* **DIRECTIONS**
Omit the images, then repeat the listing exactly.

* **RECORDED DATA**
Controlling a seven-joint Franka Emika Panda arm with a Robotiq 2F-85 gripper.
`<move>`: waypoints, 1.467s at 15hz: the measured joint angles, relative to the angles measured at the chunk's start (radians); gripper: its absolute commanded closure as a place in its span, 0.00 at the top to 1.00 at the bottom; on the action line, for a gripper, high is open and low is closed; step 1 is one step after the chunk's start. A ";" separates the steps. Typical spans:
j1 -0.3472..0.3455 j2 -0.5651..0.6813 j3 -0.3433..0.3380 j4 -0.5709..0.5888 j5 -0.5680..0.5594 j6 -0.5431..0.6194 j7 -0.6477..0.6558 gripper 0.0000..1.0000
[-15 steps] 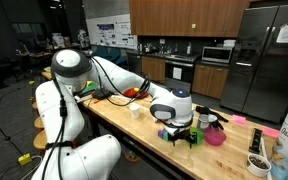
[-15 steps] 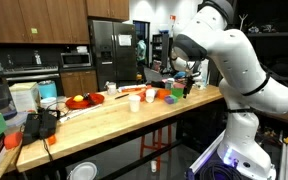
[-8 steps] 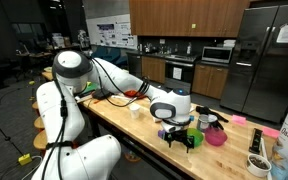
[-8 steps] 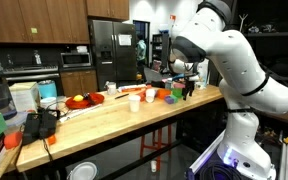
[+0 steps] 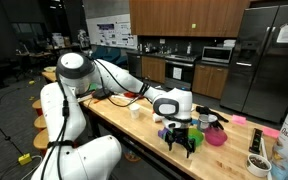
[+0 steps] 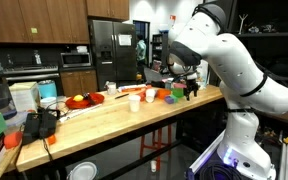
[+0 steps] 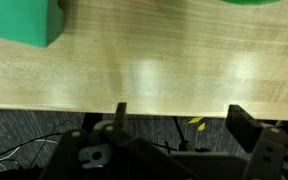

* **EXERCISE RESPONSE**
Controlling a seven-joint Franka Emika Panda arm with a Robotiq 2F-85 gripper.
`<move>`: waypoints, 1.467s at 15hz: the measured joint angles, relative to the angles measured at the chunk's start (radians); gripper: its absolute commanded closure as a place in its span, 0.00 at the top to 1.00 at the bottom; on the action line, for a gripper, high is open and low is closed; step 1 is one step after the chunk's start. A ";" separates the steps. Typical spans:
j1 -0.3472..0.3455 j2 -0.5651..0.6813 j3 -0.3433..0.3380 j4 -0.5709..0.5888 j5 -0.5680..0.5594 j6 -0.5431..0.6194 j7 -0.6477..0.6558 gripper 0.0000..1.0000
[-15 steps] 
[-15 steps] 
[-8 steps] 
[-8 steps] 
[+0 steps] 
[+0 steps] 
[+0 steps] 

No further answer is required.